--- Activity ---
Figure out how many lines in the records below hold the string "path". That number alone is the answer.

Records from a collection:
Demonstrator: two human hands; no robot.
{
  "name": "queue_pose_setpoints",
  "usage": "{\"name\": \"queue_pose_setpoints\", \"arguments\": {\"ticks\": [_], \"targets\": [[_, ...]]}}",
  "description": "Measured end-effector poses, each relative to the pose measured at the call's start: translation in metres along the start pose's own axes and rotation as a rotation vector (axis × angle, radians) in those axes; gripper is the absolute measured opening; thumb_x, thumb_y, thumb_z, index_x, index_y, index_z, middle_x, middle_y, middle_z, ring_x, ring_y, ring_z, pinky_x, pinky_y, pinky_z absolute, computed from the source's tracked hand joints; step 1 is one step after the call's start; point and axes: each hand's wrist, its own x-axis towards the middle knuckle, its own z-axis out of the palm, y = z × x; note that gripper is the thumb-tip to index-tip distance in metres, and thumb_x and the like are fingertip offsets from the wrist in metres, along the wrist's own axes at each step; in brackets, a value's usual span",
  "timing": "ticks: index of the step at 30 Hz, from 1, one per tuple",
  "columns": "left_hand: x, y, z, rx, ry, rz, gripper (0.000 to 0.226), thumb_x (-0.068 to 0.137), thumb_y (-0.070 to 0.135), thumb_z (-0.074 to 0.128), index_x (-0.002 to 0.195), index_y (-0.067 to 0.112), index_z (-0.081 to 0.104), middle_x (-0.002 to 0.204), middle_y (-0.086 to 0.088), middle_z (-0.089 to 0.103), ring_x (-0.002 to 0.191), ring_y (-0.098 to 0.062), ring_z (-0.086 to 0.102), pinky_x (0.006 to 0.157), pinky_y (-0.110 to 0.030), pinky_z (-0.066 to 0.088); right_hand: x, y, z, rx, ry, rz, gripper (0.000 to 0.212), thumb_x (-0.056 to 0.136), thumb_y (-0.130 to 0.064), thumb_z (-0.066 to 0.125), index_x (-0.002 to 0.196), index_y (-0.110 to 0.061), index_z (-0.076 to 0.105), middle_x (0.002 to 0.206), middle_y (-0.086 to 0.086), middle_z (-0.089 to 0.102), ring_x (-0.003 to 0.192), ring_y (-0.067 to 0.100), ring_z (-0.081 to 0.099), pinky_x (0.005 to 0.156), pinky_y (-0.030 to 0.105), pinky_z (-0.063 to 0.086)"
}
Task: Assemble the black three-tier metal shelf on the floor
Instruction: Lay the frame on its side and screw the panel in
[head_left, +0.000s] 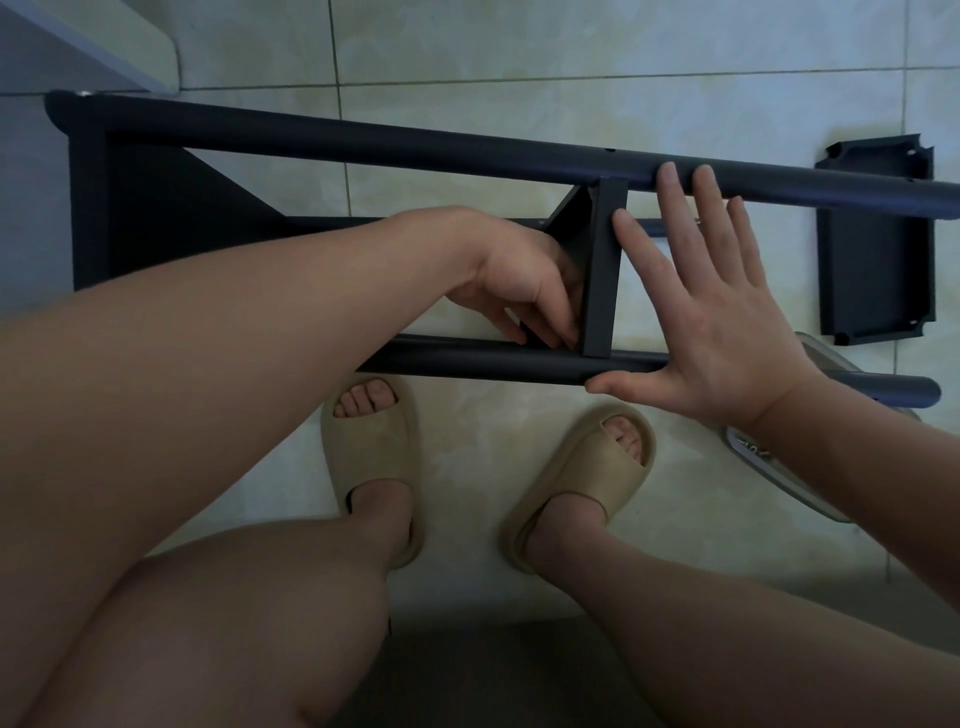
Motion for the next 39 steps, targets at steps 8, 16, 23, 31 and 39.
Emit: {"name": "queue_pose_setpoints", "arguments": {"ticks": [8,16,23,31,39], "targets": [[-0.019,0.011,-0.006,0.315,0.271,-0.13,0.028,0.089,0.028,0.07,0.117,0.033,0.069,0.122,0.01,0.067,0.12,-0.015,0.057,0.108,-0.048,0.039,-0.001,-0.001,-0.002,-0.019,-0.014,-0.006,0.116,0.082,-0.094,0.028,0.163,-0.013,0.012,0.168,0.023,-0.001,0.154,0.045,-0.004,0.124,0.062,0.003],[-0.085,0.025,0.013,0.521,0.385,-0.279,0.039,0.097,0.065,0.042,0.107,0.036,0.067,0.108,0.014,0.07,0.11,-0.017,0.063,0.103,-0.047,0.045,0.003,-0.01,-0.019,-0.051,-0.183,0.052,0.119,0.073,-0.097,0.008,0.163,-0.019,-0.004,0.168,0.015,-0.018,0.154,0.037,-0.018,0.123,0.061,-0.004],[-0.111,0.013,0.067,0.872,0.454,-0.372,0.045,0.092,0.051,0.065,0.122,0.017,0.065,0.118,0.0,0.063,0.108,-0.024,0.059,0.093,-0.038,0.047,0.011,-0.026,-0.046,-0.107,-0.294,0.132,0.118,0.069,-0.098,0.015,0.161,-0.028,-0.008,0.169,0.007,-0.016,0.156,0.028,-0.012,0.124,0.058,-0.008],[-0.131,0.016,0.086,0.782,0.846,-0.242,0.036,0.094,0.005,0.048,0.125,0.017,0.061,0.118,-0.009,0.061,0.107,-0.03,0.059,0.092,-0.04,0.047,-0.024,-0.029,-0.075,0.014,-0.418,0.342,0.089,0.095,-0.067,0.05,0.162,-0.031,0.004,0.17,0.001,0.009,0.156,0.027,0.01,0.123,0.057,0.008],[-0.119,-0.002,0.072,0.726,1.152,-0.135,0.038,0.093,0.0,0.043,0.115,0.028,0.055,0.106,0.0,0.056,0.1,-0.026,0.046,0.1,-0.052,0.033,-0.025,-0.025,-0.066,-0.024,-0.185,0.412,0.09,0.096,-0.064,0.048,0.159,-0.037,-0.009,0.169,0.0,-0.015,0.156,0.03,-0.012,0.121,0.063,0.0]]}}
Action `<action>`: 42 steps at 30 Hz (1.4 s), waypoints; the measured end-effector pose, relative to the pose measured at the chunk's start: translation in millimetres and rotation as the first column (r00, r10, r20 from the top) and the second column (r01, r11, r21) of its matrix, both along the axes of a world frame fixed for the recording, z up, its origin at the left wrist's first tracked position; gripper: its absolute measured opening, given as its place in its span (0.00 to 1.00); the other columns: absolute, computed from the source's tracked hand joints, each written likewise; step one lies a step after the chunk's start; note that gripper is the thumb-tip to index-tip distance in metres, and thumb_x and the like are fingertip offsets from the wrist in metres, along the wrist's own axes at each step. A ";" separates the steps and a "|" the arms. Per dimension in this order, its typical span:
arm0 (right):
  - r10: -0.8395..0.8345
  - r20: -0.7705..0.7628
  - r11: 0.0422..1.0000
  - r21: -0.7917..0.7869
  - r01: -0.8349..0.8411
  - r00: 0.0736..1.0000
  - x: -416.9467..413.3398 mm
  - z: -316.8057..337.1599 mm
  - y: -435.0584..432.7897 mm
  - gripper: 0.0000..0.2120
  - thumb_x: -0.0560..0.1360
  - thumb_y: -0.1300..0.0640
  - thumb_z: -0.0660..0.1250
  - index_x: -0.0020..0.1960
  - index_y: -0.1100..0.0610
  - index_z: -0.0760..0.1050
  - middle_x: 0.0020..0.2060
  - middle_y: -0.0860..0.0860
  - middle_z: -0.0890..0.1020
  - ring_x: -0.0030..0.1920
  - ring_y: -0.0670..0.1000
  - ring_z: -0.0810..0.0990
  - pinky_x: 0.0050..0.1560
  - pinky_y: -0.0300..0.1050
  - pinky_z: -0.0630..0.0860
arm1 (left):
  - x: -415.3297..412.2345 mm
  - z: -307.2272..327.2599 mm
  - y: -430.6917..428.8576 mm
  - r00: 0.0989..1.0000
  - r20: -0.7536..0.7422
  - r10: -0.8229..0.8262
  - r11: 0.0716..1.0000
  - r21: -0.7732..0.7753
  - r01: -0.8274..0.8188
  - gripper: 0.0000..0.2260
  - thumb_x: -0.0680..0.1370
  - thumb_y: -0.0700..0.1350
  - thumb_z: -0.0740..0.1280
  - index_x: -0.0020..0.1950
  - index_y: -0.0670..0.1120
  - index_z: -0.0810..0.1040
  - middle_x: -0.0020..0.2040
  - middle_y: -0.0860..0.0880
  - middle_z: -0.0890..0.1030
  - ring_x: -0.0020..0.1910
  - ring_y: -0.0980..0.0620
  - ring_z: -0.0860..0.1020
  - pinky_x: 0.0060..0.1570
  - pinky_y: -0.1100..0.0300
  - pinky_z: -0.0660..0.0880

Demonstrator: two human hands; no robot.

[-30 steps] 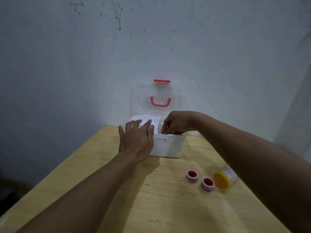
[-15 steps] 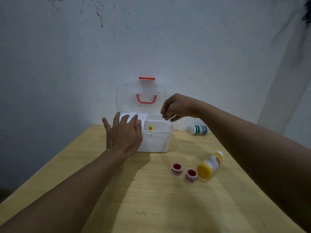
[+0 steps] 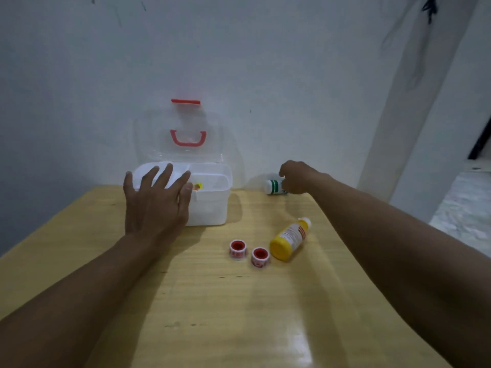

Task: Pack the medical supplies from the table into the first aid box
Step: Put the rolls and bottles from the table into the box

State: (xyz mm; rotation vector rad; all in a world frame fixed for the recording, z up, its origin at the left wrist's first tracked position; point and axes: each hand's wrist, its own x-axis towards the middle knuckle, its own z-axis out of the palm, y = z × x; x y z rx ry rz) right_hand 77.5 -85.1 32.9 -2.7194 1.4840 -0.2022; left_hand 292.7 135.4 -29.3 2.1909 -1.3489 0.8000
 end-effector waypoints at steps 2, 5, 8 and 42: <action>-0.015 -0.040 1.000 -0.010 0.015 0.999 -5.8 -11.4 -7.3 0.12 0.76 0.59 0.64 0.58 0.62 0.74 0.58 0.60 0.80 0.48 0.57 0.78 0.46 0.47 0.74 | -0.7 -0.8 -0.3 1.000 0.010 -0.012 0.999 -0.039 0.012 0.22 0.82 0.58 0.49 0.69 0.56 0.74 0.71 0.46 0.73 0.71 0.43 0.69 0.72 0.37 0.51; -0.039 -0.051 0.999 -0.010 0.039 0.998 -14.5 -23.5 -16.3 0.13 0.76 0.60 0.63 0.60 0.60 0.73 0.57 0.59 0.79 0.51 0.58 0.78 0.46 0.46 0.73 | -2.2 -0.3 -1.5 1.000 0.006 -0.025 0.997 -0.073 0.026 0.21 0.82 0.57 0.50 0.68 0.54 0.76 0.71 0.45 0.74 0.70 0.42 0.70 0.72 0.37 0.52; -0.045 -0.013 0.999 -0.009 0.044 0.999 -17.6 -31.3 -23.9 0.16 0.76 0.61 0.63 0.64 0.61 0.71 0.60 0.59 0.77 0.59 0.59 0.77 0.54 0.48 0.74 | -2.3 -0.4 -1.6 1.000 0.012 -0.022 0.996 -0.088 0.023 0.22 0.82 0.57 0.49 0.68 0.55 0.76 0.70 0.45 0.74 0.69 0.42 0.71 0.72 0.38 0.52; 0.195 0.320 0.977 -0.142 -0.157 0.927 1.5 64.4 34.6 0.13 0.78 0.58 0.65 0.61 0.57 0.79 0.60 0.56 0.80 0.53 0.55 0.79 0.48 0.46 0.75 | 8.8 4.9 14.9 0.982 -0.190 0.011 0.998 0.057 0.000 0.27 0.79 0.62 0.41 0.75 0.61 0.64 0.78 0.47 0.61 0.78 0.48 0.52 0.74 0.39 0.43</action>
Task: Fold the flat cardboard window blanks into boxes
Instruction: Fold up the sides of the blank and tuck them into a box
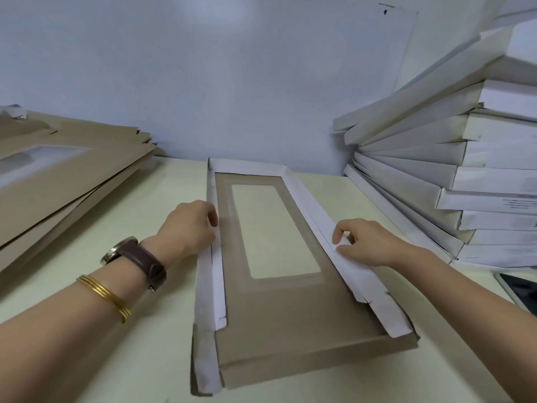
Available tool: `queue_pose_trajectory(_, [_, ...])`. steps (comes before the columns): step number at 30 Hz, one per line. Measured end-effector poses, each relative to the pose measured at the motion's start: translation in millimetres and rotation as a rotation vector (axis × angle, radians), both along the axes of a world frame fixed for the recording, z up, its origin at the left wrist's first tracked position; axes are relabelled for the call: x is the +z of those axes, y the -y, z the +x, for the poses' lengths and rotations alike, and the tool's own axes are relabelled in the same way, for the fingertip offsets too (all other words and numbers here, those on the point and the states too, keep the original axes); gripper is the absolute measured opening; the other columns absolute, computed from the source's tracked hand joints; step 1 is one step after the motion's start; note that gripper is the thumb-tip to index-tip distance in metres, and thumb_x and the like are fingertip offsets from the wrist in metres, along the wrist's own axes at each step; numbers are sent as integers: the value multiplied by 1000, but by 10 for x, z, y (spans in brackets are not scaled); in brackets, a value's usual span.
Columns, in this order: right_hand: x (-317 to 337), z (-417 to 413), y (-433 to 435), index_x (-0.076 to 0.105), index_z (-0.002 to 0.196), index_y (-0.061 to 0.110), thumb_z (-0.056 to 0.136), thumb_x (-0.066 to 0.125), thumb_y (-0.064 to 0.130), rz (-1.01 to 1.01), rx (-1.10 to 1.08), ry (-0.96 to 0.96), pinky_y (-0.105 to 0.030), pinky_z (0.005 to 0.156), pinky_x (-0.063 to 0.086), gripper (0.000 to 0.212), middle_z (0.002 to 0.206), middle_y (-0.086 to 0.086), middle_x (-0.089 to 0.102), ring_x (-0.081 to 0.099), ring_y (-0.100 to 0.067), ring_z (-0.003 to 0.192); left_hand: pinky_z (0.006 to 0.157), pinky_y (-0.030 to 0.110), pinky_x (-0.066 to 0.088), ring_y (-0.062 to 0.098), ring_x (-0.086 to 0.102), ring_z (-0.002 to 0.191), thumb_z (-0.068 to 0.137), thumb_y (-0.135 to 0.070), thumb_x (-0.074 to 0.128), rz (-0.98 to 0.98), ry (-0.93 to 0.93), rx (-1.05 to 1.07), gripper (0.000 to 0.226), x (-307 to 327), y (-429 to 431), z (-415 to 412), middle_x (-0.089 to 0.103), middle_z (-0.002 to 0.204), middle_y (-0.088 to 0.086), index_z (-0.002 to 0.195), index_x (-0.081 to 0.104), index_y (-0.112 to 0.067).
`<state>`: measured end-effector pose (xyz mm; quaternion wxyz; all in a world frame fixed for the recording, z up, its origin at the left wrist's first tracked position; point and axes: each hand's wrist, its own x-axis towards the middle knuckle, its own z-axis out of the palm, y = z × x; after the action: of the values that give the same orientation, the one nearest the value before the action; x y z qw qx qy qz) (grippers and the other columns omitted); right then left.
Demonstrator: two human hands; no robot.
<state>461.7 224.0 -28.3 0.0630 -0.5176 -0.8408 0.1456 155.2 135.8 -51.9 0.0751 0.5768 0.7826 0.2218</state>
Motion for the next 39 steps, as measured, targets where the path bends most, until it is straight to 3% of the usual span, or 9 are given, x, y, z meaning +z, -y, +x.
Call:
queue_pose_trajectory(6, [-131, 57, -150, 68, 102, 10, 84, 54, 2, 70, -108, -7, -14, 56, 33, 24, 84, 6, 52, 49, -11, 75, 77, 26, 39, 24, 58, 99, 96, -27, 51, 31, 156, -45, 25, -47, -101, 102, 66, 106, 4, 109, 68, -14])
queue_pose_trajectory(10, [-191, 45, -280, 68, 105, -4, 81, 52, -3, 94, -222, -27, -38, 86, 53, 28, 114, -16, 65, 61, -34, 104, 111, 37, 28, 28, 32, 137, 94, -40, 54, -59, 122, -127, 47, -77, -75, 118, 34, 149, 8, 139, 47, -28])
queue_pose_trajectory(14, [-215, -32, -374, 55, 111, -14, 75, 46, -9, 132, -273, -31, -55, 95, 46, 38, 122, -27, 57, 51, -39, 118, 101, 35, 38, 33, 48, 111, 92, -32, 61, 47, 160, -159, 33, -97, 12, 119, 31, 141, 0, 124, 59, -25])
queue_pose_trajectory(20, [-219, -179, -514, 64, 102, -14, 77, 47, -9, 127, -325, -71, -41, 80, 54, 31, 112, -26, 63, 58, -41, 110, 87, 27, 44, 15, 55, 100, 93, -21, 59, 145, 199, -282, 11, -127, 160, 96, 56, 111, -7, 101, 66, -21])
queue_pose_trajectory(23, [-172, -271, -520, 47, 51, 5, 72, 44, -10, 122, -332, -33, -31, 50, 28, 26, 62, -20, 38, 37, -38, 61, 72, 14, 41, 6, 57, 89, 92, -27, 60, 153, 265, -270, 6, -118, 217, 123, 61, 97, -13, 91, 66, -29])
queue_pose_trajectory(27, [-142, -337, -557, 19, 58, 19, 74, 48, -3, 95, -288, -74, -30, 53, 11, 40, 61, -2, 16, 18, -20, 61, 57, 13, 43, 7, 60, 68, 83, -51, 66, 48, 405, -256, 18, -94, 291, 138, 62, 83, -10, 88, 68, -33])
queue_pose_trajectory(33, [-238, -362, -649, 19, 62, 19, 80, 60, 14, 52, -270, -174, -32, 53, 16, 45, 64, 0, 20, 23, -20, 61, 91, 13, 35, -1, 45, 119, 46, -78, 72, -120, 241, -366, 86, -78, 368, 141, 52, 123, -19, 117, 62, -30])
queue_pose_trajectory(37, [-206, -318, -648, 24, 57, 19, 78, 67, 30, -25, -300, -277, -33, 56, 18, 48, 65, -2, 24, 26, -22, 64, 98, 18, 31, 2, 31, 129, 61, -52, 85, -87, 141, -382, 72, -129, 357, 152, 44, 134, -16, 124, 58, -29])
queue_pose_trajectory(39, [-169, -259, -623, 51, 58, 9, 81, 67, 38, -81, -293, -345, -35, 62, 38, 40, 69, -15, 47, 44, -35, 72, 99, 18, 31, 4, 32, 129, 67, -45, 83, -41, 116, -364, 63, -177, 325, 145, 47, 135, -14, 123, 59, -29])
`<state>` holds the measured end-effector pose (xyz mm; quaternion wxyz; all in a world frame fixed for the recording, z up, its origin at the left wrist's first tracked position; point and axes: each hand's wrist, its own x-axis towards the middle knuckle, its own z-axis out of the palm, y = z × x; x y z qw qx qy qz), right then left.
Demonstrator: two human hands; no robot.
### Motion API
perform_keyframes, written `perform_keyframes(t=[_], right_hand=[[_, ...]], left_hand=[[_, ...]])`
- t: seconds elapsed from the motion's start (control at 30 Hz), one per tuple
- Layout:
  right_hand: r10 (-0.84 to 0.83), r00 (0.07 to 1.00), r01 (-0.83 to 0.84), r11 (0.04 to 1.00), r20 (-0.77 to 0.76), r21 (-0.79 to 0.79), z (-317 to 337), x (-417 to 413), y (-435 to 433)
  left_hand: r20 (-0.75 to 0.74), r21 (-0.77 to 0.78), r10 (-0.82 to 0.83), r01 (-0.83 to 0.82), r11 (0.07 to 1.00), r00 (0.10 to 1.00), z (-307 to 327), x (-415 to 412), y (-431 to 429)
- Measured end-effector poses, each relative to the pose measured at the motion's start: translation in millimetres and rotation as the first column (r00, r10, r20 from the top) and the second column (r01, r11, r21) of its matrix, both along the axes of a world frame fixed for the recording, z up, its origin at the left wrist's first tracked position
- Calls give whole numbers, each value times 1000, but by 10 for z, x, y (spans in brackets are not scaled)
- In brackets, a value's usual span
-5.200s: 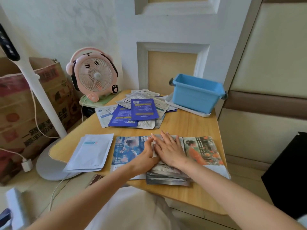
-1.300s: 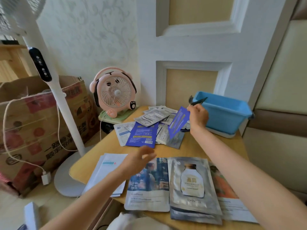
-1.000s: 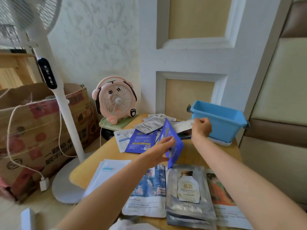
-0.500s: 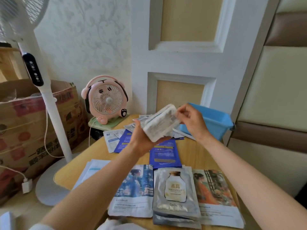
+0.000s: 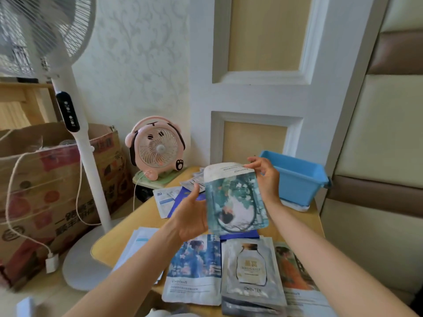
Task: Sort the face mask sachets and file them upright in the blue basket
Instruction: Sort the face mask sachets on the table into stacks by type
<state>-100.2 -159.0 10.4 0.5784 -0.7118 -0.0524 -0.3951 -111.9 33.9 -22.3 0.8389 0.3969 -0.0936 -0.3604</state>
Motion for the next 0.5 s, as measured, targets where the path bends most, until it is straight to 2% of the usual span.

--- Solution to this problem ---
2